++++ WORKING DATA ++++

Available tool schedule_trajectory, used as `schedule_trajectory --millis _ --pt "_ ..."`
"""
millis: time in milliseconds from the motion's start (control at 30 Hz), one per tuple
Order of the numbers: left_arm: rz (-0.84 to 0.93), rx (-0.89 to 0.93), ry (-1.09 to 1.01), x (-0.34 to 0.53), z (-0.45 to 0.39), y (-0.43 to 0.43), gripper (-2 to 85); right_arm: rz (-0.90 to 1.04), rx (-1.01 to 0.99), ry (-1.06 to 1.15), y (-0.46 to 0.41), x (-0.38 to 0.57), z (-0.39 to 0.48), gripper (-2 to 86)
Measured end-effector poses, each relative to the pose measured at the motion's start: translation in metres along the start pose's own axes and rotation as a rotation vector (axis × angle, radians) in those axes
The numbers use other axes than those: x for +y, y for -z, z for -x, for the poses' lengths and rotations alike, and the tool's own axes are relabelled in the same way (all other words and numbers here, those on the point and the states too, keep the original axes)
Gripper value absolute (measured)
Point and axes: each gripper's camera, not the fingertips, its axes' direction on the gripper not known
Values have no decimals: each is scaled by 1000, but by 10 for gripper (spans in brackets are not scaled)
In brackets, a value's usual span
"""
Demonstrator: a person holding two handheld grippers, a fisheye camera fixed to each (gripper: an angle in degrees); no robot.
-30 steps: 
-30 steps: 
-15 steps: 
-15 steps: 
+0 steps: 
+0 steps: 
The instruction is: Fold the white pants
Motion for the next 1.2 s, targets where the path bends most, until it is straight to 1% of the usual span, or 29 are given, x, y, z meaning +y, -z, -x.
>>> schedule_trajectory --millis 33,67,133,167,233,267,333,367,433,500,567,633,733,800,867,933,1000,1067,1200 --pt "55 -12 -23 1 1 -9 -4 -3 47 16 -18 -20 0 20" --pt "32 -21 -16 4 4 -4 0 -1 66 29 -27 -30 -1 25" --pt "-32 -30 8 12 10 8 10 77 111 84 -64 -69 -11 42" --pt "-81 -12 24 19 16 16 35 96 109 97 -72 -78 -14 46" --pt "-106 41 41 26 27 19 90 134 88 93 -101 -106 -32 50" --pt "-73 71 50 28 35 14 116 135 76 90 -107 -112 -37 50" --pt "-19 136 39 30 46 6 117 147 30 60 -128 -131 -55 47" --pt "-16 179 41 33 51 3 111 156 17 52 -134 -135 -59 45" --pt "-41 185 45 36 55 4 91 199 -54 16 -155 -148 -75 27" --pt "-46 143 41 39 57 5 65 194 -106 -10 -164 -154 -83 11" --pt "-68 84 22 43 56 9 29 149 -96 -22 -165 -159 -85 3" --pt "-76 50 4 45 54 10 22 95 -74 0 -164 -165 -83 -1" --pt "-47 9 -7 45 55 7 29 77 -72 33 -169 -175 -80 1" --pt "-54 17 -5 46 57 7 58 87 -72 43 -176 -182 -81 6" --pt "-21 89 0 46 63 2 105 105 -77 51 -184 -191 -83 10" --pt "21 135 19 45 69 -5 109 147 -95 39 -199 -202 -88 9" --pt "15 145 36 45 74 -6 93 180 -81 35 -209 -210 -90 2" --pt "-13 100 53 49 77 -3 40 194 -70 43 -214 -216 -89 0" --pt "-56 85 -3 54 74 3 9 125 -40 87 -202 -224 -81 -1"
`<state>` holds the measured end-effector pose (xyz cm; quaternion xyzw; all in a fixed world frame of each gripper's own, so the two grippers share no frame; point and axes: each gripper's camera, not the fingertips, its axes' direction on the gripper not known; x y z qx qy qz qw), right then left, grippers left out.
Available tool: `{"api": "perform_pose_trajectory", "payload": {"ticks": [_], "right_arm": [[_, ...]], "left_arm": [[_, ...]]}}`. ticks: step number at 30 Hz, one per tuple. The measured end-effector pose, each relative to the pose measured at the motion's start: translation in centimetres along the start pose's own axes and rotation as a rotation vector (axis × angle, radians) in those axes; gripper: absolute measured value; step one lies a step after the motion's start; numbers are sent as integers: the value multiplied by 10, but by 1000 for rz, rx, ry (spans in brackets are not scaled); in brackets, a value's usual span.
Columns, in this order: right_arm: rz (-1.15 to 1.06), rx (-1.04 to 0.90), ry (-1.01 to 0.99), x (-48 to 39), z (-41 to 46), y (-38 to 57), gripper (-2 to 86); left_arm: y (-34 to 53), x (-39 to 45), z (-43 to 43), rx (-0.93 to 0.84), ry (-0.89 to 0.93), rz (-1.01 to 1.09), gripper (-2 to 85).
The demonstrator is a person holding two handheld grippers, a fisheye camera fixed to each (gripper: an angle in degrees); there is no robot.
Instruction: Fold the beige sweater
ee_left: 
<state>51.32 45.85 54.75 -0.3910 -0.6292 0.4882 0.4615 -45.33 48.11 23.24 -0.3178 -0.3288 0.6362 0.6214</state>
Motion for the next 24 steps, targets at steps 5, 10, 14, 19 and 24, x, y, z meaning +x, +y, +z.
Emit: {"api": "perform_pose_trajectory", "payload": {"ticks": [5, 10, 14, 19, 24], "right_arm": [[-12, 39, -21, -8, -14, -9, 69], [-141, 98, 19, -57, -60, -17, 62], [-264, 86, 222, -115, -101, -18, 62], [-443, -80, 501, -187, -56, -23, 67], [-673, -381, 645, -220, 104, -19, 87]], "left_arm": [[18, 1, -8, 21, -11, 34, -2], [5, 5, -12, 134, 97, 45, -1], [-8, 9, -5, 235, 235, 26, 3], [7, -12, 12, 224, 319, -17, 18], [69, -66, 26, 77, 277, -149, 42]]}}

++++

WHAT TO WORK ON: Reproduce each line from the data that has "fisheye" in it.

ANSWER BOX:
Demonstrator: a person holding two handheld grippers, a fisheye camera fixed to each (gripper: an angle in degrees); no robot.
The demonstrator is a person holding two handheld grippers, a fisheye camera fixed to each (gripper: an angle in degrees); there is no robot.

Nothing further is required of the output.